Predicting persistent forest fire refugia using machine learning models with topographic, microclimate, and surface wind variables

Abstract

Persistent forest fire refugia are areas within fire-prone landscapes that remain fire-free over long periods of time and are crucial for ecosystem resilience. Modelling to develop maps of these refugia is key to informing fire and land use management. We predict persistent forest fire refugia using variables linked to the fire triangle (aspect, slope, elevation, topographic wetness, convergence and roughness, solar irradiation, temperature, surface wind direction, and speed) in machine learning algorithms (Random Forest, XGBoost; two ensemble models) and K-Nearest Neighbour. All models were run with and without ADASYN over-sampling and grid search hyperparameterisation. Six iterations were run per algorithm to assess the impact of omitting variables.

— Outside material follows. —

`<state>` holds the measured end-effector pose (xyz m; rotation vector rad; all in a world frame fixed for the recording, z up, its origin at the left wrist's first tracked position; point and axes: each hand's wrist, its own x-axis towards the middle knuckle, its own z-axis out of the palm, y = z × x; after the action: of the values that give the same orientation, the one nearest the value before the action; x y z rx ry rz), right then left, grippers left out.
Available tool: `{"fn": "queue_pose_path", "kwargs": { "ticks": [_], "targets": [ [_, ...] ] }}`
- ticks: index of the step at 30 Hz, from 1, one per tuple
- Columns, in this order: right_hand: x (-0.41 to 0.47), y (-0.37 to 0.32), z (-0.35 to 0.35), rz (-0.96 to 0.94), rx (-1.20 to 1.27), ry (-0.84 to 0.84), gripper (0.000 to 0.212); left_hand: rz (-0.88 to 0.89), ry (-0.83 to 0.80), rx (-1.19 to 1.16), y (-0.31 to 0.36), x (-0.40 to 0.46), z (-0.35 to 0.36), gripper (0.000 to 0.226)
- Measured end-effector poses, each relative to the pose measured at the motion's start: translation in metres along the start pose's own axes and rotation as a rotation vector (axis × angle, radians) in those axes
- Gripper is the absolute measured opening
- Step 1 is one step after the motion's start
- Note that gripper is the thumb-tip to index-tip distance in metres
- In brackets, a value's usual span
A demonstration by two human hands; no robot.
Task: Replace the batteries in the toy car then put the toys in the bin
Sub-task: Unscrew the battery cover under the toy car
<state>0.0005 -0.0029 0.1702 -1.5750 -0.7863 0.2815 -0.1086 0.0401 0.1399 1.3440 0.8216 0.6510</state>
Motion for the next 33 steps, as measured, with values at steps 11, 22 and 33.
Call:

Aspect is twice as influential as any other variable across all models. Solar radiation and surface wind direction are also highlighted, although the order of importance differs between algorithms. The predominant importance of aspect relates to solar radiation received by sun-facing slopes and resultant heat and moisture balances and, in this study area, the predominant fire wind direction. Ensemble models consistently produced the most accurate results. The findings highlight the importance of topographic and microclimatic variables in persistent forest fire refugia prediction, with ensemble machine learning providing reliable forecasting frameworks.